Shake, Shake, Shake!

You wouldn’t think of Dallas as a place where earthquakes happen, but last month residents of the Dallas area were beginning to think otherwise. There were three tremors the weekend of the 15th originating around the Dallas/ Fort-Worth International Airport (DFW). The last rumblings that Dallas experienced were back in 2008 and before that, according to officials, the area had never recorded a tremor above 3.0. Since 2008 the USGS (United States Gelogical Survey) area has recorded one every year except for 2010. Cliff Frohlich, associate director and senior research scientist at the University of Texas at Austin’s Institute for Geophysics theorizes that the link between the recent seismic activity and the recent use of an underground area, very close to DFW, to collect waste water from fracking is pretty high.

I wasn’t aware of a term called “flowback” until I began to do my research and found that the EPA coined this term to describe water coming up to the surface from fracked wells. We now know that an excessive amount of water is pumped into wells to extract natural gas, but we didn’t know until now was that the water left over from the process is sometimes pushed back to the surface due to internal pressure. Where does that all that water go? They pump it back into the Earth where it acts as a lube on the fault line plates. These plates that remained “stuck” are now lubricated and are free to move causing quakes. The movement under the Dallas area is said to been caused by this very thing.

Another eye opening statistic came from Frohlich in a recent study published in the journal Proceedings of the National Academy of Sciences. Frohlich analyzed 67 earthquakes recorded between November 2009 and September 2011 in a 43.5-mile (70 kilometer) grid covering northern Texas’ Barnett Shale formation. He found that all 24 of the earthquakes with the most reliably located epicenters originated within 2 miles (3.2 km) of one or more injection wells for wastewater disposal.
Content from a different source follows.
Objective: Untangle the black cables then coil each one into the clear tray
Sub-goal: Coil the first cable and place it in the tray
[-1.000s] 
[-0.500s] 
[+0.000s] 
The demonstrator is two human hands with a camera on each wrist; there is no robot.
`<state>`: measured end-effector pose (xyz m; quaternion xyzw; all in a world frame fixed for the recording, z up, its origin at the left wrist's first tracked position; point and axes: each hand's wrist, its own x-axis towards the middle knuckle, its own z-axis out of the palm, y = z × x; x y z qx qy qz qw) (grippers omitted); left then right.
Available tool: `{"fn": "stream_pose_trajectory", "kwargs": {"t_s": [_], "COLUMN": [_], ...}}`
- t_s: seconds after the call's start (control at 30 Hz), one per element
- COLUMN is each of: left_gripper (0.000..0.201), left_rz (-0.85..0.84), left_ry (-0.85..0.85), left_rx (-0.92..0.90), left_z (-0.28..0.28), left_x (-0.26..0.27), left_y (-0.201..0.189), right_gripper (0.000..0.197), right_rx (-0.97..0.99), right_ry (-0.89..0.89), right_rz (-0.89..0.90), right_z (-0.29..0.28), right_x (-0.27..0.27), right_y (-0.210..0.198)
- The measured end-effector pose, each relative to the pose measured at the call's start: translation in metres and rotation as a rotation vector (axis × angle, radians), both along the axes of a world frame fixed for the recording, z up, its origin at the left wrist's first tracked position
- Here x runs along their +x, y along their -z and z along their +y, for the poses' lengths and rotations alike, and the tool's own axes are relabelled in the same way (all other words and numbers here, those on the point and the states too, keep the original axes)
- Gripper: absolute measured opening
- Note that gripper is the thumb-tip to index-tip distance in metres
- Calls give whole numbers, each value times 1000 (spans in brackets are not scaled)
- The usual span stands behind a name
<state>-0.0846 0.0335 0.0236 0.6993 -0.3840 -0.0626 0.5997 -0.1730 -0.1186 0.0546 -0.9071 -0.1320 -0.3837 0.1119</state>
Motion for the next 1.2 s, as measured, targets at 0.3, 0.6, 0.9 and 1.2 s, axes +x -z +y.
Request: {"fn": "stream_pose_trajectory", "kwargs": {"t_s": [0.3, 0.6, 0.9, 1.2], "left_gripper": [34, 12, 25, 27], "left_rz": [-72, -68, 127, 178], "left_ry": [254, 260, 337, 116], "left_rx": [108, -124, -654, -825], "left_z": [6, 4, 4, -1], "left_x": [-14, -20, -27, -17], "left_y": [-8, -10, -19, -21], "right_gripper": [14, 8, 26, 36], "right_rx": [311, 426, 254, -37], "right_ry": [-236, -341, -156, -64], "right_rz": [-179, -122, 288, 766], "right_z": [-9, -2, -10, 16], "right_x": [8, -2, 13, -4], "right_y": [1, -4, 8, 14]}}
Do you remember that earthquake last year in DC? It was around 5.8 and it was a pretty big deal since that area is not known for seismic activity. It may have been the result of fracking just like the ones this past weekend in Dallas… and the one in Arkansas around the same time. Same thing man. Freaky right? The idea that we are now creating earthquakes is a very sad and dangerous thought. Not only are we ruining our planet on the outside and in the surrounding environment but now we have moved below the surface; there is no safe ground anymore and we’re slowly destroying the planet from every which way.